- PROBLEM TO WORK ON
This task calls for printing every entry exactly.

- DATA LISTING
======

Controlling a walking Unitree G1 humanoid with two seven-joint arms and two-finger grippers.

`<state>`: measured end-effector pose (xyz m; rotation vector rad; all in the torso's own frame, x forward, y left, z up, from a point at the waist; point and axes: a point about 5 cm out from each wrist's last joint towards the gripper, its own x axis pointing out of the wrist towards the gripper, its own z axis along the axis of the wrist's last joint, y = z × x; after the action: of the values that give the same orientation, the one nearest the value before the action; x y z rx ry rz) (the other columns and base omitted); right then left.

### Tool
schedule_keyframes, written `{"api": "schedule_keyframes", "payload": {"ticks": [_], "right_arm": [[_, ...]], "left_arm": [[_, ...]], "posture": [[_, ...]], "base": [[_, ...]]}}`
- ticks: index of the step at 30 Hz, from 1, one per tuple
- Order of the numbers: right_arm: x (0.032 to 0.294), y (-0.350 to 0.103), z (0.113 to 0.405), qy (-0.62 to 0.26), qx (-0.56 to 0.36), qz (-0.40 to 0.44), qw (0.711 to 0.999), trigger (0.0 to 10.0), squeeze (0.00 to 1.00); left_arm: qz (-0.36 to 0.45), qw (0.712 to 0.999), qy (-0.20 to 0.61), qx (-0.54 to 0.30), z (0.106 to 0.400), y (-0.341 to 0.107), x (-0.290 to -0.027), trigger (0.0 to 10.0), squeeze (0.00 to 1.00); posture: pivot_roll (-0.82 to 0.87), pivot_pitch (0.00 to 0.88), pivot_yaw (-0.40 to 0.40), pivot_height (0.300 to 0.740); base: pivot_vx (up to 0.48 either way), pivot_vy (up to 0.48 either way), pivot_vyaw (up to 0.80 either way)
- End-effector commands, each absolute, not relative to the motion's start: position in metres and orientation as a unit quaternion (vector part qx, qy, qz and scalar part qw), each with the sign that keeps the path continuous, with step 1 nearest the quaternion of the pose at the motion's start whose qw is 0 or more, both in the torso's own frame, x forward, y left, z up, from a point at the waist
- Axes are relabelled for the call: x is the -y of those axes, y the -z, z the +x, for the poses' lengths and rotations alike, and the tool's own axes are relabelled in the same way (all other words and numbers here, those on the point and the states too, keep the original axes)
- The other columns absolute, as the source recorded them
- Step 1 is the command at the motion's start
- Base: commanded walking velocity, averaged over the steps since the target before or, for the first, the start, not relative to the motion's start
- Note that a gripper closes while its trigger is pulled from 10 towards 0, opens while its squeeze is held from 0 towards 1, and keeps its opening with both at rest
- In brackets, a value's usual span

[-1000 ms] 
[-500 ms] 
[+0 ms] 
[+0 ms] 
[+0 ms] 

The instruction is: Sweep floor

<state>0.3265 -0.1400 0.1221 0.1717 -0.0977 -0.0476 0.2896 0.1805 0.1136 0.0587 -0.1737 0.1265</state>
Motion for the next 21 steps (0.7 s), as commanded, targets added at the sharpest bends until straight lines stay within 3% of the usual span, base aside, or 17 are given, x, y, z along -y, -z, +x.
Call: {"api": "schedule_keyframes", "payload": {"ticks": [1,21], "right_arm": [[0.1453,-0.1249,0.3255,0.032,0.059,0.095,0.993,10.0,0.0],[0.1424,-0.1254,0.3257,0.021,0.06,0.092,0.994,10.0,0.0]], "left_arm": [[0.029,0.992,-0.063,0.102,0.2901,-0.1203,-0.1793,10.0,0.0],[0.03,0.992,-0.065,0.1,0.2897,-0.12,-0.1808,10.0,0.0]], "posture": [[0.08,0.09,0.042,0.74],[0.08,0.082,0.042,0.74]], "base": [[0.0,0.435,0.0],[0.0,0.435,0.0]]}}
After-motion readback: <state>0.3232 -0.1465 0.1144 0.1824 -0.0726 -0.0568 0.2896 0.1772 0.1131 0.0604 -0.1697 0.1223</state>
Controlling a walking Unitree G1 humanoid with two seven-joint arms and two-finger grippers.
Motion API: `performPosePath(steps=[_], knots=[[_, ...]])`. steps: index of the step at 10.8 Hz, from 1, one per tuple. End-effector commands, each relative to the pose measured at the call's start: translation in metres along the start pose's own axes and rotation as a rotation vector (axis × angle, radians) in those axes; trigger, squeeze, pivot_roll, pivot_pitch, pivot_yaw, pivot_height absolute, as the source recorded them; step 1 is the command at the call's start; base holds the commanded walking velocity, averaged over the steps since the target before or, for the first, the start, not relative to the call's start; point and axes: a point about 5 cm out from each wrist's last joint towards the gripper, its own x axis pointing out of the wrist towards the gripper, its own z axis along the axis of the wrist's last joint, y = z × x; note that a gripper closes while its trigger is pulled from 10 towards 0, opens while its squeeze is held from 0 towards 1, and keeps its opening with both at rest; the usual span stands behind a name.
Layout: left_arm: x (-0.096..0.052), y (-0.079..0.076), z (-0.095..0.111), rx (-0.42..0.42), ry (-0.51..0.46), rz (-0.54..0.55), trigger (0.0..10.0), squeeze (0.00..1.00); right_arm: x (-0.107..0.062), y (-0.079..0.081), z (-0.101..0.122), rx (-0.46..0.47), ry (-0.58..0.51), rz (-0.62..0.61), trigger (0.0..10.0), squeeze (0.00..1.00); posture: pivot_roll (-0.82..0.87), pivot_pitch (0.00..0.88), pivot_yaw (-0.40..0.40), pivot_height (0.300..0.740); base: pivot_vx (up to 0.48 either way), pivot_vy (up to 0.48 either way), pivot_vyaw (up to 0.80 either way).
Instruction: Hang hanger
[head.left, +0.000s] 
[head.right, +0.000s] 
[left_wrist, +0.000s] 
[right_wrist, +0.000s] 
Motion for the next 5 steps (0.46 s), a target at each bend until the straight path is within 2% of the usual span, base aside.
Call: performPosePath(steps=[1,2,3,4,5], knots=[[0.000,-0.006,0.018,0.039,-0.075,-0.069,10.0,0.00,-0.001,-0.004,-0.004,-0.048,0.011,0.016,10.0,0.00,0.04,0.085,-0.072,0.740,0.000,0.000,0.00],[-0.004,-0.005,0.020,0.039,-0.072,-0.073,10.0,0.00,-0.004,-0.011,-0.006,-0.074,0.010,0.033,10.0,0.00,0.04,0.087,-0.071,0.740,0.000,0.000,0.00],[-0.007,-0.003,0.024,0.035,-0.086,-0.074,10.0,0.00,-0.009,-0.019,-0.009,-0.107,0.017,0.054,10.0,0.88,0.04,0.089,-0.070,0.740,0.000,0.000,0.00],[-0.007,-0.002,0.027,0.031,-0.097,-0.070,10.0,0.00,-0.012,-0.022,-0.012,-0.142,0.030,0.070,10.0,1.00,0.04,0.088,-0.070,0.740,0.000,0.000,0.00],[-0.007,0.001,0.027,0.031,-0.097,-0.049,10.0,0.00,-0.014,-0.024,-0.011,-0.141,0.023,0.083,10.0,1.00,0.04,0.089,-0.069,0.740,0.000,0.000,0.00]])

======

- SOLUTION TO THIS EXERCISE
Controlling a walking Unitree G1 humanoid with two seven-joint arms and two-finger grippers.

`<state>`: measured end-effector pose (xyz m; rotation vector rad; all in the torso's own frame, x forward, y left, z up, from a point at the waist; point and axes: a point about 5 cm out from each wrist's last joint towards the gripper, its own x axis pointing out of the wrist towards the gripper, its own z axis along the axis of the wrist's last joint, y = z × x; after the action: of the values that give the same orientation, the one nearest the value before the action; x y z rx ry rz) (the other columns and base omitted); right then left.

### Tool
schedule_keyframes, written `{"api": "schedule_keyframes", "payload": {"ticks": [_], "right_arm": [[_, ...]], "left_arm": [[_, ...]], "posture": [[_, ...]], "base": [[_, ...]]}}`
- ticks: index of the step at 30 Hz, from 1, one per tuple
- Order of the numbers: right_arm: x (0.032 to 0.294), y (-0.350 to 0.103), z (0.113 to 0.405), qy (-0.62 to 0.26), qx (-0.56 to 0.36), qz (-0.40 to 0.44), qw (0.711 to 0.999), trigger (0.0 to 10.0), squeeze (0.00 to 1.00); left_arm: qz (-0.36 to 0.45), qw (0.712 to 0.999), qy (-0.20 to 0.61), qx (-0.54 to 0.30), z (0.106 to 0.400), y (-0.341 to 0.107), x (-0.290 to -0.027), trigger (0.0 to 10.0), squeeze (0.00 to 1.00); posture: pivot_roll (-0.82 to 0.87), pivot_pitch (0.00 to 0.88), pivot_yaw (-0.40 to 0.40), pivot_height (0.300 to 0.740); base: pivot_vx (up to 0.48 either way), pivot_vy (up to 0.48 either way), pivot_vyaw (up to 0.80 either way)
- End-effector commands, each absolute, not relative to the motion's start: position in metres and orientation as a unit quaternion (vector part qx, qy, qz and scalar part qw), each with the sign that keeps the path continuous, with step 1 nearest the quaternion of the pose at the motion's start whose qw is 0 or more, both in the torso's own frame, x forward, y left, z up, from a point at the waist
- Axes are relabelled for the call: x is the -y of those axes, y the -z, z the +x, for the poses' lengths and rotations alike, and the tool's own axes are relabelled in the same way (all other words and numbers here, those on the point and the states too, keep the original axes)
- The other columns absolute, as the source recorded them
- Step 1 is the command at the motion's start
- Base: commanded walking velocity, averaged over the steps since the target before or, for the first, the start, not relative to the motion's start
- Note that a gripper closes while its trigger is pulled from 10 towards 0, opens while its squeeze is held from 0 towards 1, and keeps its opening with both at rest
- In brackets, a value's usual span

[-1000 ms] 
[-500 ms] 
[+0 ms] 
[+0 ms] 
[+0 ms] 

The instruction is: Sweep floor

<state>0.3265 -0.1400 0.1221 0.1717 -0.0977 -0.0476 0.2896 0.1805 0.1136 0.0587 -0.1737 0.1265</state>
Motion for the next 21 steps (0.7 s), as commanded, targets added at the sharpest bends until straight lines stay within 3% of the usual span, base aside, or 17 are given, x, y, z along -y, -z, +x.
Call: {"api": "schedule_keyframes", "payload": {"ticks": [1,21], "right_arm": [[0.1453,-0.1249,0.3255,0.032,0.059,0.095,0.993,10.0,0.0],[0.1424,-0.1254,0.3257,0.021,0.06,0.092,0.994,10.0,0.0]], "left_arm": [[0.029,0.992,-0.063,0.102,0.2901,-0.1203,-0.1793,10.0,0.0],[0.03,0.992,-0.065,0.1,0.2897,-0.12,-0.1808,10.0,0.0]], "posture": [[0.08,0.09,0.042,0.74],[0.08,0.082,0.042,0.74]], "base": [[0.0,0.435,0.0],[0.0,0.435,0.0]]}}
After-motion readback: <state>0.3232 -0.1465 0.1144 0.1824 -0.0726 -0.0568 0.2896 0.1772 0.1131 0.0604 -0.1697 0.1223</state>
Controlling a walking Unitree G1 humanoid with two seven-joint arms and two-finger grippers.
Motion API: `performPosePath(steps=[_], knots=[[_, ...]])`. steps: index of the step at 10.8 Hz, from 1, one per tuple. End-effector commands, each relative to the pose measured at the call's start: translation in metres along the start pose's own axes and rotation as a rotation vector (axis × angle, radians) in those axes; trigger, squeeze, pivot_roll, pivot_pitch, pivot_yaw, pivot_height absolute, as the source recorded them; step 1 is the command at the call's start; base holds the commanded walking velocity, averaged over the steps since the target before or, for the first, the start, not relative to the call's start; point and axes: a point about 5 cm out from each wrist's last joint towards the gripper, its own x axis pointing out of the wrist towards the gripper, its own z axis along the axis of the wrist's last joint, y = z × x; note that a gripper closes while its trigger is pulled from 10 towards 0, opens while its squeeze is held from 0 towards 1, and keeps its opening with both at rest; the usual span stands behind a name.
Layout: left_arm: x (-0.096..0.052), y (-0.079..0.076), z (-0.095..0.111), rx (-0.42..0.42), ry (-0.51..0.46), rz (-0.54..0.55), trigger (0.0..10.0), squeeze (0.00..1.00); right_arm: x (-0.107..0.062), y (-0.079..0.081), z (-0.101..0.122), rx (-0.46..0.47), ry (-0.58..0.51), rz (-0.62..0.61), trigger (0.0..10.0), squeeze (0.00..1.00); posture: pivot_roll (-0.82..0.87), pivot_pitch (0.00..0.88), pivot_yaw (-0.40..0.40), pivot_height (0.300..0.740); base: pivot_vx (up to 0.48 either way), pivot_vy (up to 0.48 either way), pivot_vyaw (up to 0.80 either way).
Instruction: Hang hanger
[head.left, +0.000s] 
[head.right, +0.000s] 
[left_wrist, +0.000s] 
[right_wrist, +0.000s] 
Motion for the next 5 steps (0.46 s), a target at each bend until the straight path is within 2% of the usual span, base aside.
Call: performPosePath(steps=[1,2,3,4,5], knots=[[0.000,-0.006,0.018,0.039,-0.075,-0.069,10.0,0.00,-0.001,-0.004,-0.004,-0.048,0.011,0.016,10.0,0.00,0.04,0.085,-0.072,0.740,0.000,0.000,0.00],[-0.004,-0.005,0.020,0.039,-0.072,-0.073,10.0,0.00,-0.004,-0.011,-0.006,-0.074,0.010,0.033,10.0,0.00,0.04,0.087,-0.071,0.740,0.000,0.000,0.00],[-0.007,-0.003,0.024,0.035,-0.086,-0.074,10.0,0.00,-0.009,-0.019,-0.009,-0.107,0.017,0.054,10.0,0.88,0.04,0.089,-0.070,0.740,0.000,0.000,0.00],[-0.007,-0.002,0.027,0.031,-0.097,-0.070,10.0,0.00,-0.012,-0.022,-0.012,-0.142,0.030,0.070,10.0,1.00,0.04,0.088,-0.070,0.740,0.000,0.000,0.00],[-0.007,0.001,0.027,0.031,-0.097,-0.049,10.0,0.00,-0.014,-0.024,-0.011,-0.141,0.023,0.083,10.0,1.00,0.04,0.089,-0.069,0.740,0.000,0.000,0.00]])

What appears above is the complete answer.